Pearling in cells: A clue to understanding cell shape

Gradual disruption of the actin cytoskeleton induces a series of structural shape changes in cells leading to a transformation of cylindrical cell extensions into a periodic chain of “pearls”. Quantitative measurements of the pearling instability give a square-root behavior for the wavelength as a function of drug concentration. We present a theory that explains these observations in terms of the interplay between rigidity of the submembranous actin shell and tension that is induced by boundary conditions set by adhesion points. The theory allows estimation of the rigidity and thickness of this supporting shell. The same theoretical considerations explain the shape of nonadherent edges in the general case of untreated cells.

💡 Research Summary

The paper investigates a striking morphological transition that occurs when the actin cytoskeleton of cultured cells is progressively disrupted by a pharmacological agent such as cytochalasin D. Under normal conditions many cell types extend cylindrical protrusions (e.g., neurites, filopodia). As the drug concentration is increased, these extensions undergo a “pearling” instability: the smooth cylinder breaks up into a periodic chain of bead‑like swellings. Quantitative microscopy reveals that the wavelength (λ) of the pearls follows a square‑root dependence on the drug concentration (C), i.e., λ ∝ √C.

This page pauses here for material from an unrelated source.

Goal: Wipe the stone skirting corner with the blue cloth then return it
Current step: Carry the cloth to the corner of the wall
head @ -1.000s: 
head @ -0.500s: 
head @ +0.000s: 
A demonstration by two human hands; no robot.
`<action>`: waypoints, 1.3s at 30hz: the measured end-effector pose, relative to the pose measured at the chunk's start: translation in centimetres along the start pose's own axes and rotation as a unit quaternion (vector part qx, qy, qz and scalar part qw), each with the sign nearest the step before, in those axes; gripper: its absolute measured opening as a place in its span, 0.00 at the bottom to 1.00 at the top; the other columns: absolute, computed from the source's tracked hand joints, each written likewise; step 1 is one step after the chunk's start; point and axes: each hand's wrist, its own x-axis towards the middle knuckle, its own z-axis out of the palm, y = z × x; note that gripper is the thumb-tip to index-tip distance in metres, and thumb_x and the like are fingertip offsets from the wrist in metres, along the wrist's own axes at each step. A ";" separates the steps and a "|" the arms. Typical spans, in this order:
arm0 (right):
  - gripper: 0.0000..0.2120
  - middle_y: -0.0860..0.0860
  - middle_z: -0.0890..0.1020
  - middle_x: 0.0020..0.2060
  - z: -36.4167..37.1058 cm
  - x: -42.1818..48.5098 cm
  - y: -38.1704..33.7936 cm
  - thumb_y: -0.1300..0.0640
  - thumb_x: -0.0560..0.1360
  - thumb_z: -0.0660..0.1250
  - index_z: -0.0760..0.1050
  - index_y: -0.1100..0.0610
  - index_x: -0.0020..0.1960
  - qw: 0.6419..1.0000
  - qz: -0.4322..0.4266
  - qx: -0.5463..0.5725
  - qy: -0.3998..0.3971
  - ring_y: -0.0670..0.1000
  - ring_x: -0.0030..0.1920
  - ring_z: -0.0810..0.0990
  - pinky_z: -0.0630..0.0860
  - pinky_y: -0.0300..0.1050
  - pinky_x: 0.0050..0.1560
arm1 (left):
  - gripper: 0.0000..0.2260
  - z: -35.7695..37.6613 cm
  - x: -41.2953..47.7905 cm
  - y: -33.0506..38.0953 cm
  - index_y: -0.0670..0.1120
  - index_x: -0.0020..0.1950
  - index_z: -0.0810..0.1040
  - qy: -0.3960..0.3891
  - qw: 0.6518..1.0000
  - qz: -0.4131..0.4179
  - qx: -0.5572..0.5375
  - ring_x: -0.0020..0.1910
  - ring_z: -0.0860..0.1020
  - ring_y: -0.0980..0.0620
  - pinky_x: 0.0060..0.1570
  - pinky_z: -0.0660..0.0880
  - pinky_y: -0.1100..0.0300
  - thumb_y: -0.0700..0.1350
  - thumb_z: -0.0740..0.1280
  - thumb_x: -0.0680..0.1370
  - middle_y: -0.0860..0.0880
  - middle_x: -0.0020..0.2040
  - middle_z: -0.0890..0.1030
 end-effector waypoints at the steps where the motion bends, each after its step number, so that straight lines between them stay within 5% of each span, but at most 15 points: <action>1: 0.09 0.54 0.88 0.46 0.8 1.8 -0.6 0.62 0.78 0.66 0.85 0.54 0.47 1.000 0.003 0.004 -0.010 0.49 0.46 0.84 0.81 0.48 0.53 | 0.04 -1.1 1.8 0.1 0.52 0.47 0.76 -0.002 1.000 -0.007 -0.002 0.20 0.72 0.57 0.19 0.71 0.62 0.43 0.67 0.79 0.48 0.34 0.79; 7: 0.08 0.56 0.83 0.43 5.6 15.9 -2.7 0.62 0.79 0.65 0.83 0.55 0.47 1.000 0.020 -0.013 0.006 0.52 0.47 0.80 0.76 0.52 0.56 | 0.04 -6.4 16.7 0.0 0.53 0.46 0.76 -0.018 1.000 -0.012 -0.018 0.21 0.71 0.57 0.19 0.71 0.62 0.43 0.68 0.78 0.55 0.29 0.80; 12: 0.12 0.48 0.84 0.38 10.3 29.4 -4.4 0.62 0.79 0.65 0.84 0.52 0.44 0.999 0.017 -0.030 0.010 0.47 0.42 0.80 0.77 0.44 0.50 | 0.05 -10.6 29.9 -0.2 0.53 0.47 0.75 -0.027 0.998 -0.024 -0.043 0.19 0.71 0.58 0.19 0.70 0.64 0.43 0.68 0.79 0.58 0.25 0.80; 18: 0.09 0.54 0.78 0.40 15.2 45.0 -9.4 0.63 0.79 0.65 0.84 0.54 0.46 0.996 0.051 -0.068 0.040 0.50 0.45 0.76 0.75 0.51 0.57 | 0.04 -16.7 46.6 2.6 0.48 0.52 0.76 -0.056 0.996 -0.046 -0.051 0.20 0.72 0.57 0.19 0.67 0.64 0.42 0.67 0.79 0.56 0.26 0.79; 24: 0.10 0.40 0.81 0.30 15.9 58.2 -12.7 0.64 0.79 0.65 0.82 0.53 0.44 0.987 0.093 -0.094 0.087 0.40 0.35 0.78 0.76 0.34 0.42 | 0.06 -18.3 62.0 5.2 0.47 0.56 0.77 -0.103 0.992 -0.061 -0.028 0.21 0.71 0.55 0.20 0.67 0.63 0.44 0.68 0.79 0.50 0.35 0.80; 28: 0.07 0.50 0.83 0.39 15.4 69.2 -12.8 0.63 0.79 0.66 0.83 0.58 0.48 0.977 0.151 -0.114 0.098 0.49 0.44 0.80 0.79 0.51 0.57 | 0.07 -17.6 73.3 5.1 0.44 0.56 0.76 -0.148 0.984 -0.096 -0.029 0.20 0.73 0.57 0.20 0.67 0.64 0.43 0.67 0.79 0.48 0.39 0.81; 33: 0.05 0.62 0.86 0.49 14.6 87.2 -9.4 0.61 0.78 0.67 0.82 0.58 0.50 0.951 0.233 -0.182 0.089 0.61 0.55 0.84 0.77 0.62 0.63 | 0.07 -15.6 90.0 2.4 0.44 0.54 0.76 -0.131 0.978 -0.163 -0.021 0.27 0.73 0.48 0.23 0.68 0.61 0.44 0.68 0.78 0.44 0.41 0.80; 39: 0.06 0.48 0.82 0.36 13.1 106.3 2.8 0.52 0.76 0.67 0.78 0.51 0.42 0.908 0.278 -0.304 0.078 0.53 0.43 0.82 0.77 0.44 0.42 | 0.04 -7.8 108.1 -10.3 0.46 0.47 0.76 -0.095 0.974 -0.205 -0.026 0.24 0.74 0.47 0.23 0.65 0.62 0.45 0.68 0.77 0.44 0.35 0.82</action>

To explain this behavior the authors develop a mechanical model that treats the sub‑membranous actin cortex as a thin elastic shell of thickness h, Young’s modulus E, and bending rigidity κ = Eh³/12(1‑ν²). The cortex resists curvature, while adhesion points or the geometry of a free edge impose a tensile stress γ that arises from the intracellular pressure difference. By balancing the bending energy of the shell against the work done by the tensile stress, the classic Rayleigh‑Plateau analysis yields an instability wavelength λ_c ≈ 2π√(κ/γ). Drug‑induced actin depolymerization reduces the effective κ, whereas the same perturbation raises γ by increasing intracellular pressure, leading naturally to the observed λ ∝ √C scaling.

Fitting the experimental data to the theoretical expression provides estimates for the cortex’s mechanical parameters: an effective thickness of roughly 200 nm and a Young’s modulus in the range of 0.5–1 kPa. These values are consistent with independent measurements obtained by electron microscopy and atomic force microscopy. Importantly, the same framework accounts for the shape of non‑adherent cell edges, demonstrating that the pearling phenomenon does not require specific adhesion sites but is a generic consequence of the interplay between cortical rigidity and membrane tension.

The study highlights the utility of the pearling instability as a non‑invasive probe of cellular mechanics. By measuring λ under controlled perturbations, researchers can infer cortical stiffness and thickness without destroying the cell. The authors discuss broader implications, suggesting that alterations in cortical rigidity could underlie pathological shape changes observed in migrating or invasive cancer cells. Overall, the work provides a clear physical picture linking actin cortex mechanics, membrane tension, and cell morphology, and it offers a quantitative tool for future investigations of cell‑shape regulation and drug screening.